Using “comm” to Compare Files: A Practical Guide

The comm command is a powerful GNU utility for comparing sorted text files line by line. While similar to diff, comm provides output that’s especially useful for scripting and automated processing.

Table of Contents

Prerequisites

  • On Linux: comm comes pre-installed
  • On Windows: Install via Git Bash or Windows Subsystem for Linux (WSL)
  • Files must be sorted before comparison (see Working with Unsorted Files)

Basic Usage

comm [OPTION]... LEFT_FILE RIGHT_FILE

Options:

  • -1: Suppress lines unique to left file
  • -2: Suppress lines unique to right file
  • -3: Suppress lines that appear in both files

Examples

Let’s compare two sample files:

a.txt
-----
alpha
bravo
charlie
delta
echo
foxtrot
golf
hotel

b.txt
-----
alpha
bravo
delta
echo
echo2
foxtrot
hotel
india
juliett
kilo

Finding Lines Unique to LEFT File

$ comm -2 -3 a.txt b.txt
charlie
golf

Finding Lines Unique to RIGHT File

$ comm -1 -3 a.txt b.txt
echo2
india
juliett
kilo

Viewing All Differences

$ comm -3 a.txt b.txt
    charlie          # Left file only (no leading spaces)
        echo2        # Right file only (4 leading spaces)
    golf
        india
        juliett
        kilo

Note: The output format uses columns separated by tabs:

  • Column 1 (no spaces): Lines unique to first file
  • Column 2 (4 spaces): Lines unique to second file
  • Column 3 (8 spaces): Lines common to both files (when not using -3)

Finding Common Lines

$ comm -1 -2 a.txt b.txt
alpha
bravo
delta
echo
foxtrot
hotel

Working with Unsorted Files

If your files aren’t sorted, you’ll need to sort them before comparison.

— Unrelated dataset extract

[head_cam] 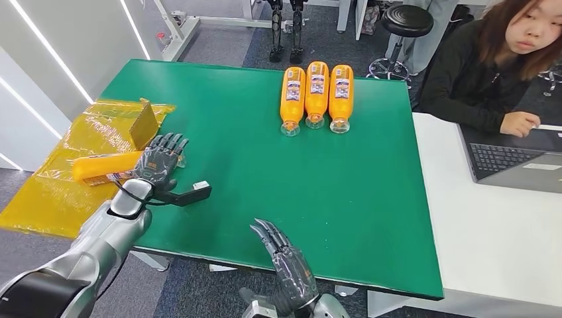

While you could create temporary sorted files, there’s a more elegant solution using process substitution:

$ comm <(sort file1.txt) <(sort file2.txt)

Let’s break down how this works:

  1. The <(command) syntax is called process substitution. It:

    • Executes the command inside the parentheses
    • Creates a temporary file-like object containing the command’s output
    • Provides that file-like object to the outer command
  2. In this case:

    • <(sort file1.txt) sorts the contents of file1.txt and provides it as the LEFT_FILE to comm
    • <(sort file2.txt) sorts the contents of file2.txt and provides it as the RIGHT_FILE to comm
    • Both sorting operations happen in memory without creating temporary files

This is equivalent to, but more efficient than, the following multiple-step process:

# The long way (not recommended)
$ sort file1.txt > sorted1.txt
$ sort file2.txt > sorted2.txt
$ comm sorted1.txt sorted2.txt
$ rm sorted1.txt sorted2.txt

The process substitution method is:

  • More efficient (no temporary files needed)
  • Cleaner (no cleanup required)
  • Thread-safe (no risk of name collisions in temporary files)
  • Perfect for use in scripts and pipelines

You can combine this with other commands. For example, to sort case-insensitively, use -f. This option converts all lowercase characters to their uppercase equivalent before comparison:

$ comm <(sort -f file1.txt) <(sort -f file2.txt)

Comparison with diff

While diff provides similar functionality, its output format can be harder to parse:

$ diff --side-by-side --color --suppress-common-line a.txt b.txt
charlie                          <
                                 >  echo2
golf                             <
                                 > india
                                 > juliett
                                 > kilo

comm is often preferred when:

  • You need machine-readable output
  • You want to process the differences programmatically
  • You want to easily extract specific differences (unique to left, right, or common)

Conclusion

The comm command is a versatile tool for comparing sorted text files. Its simple, column-based output format makes it especially useful for scripting and automated processing tasks. While it requires pre-sorted input, this limitation is easily addressed using the sort command.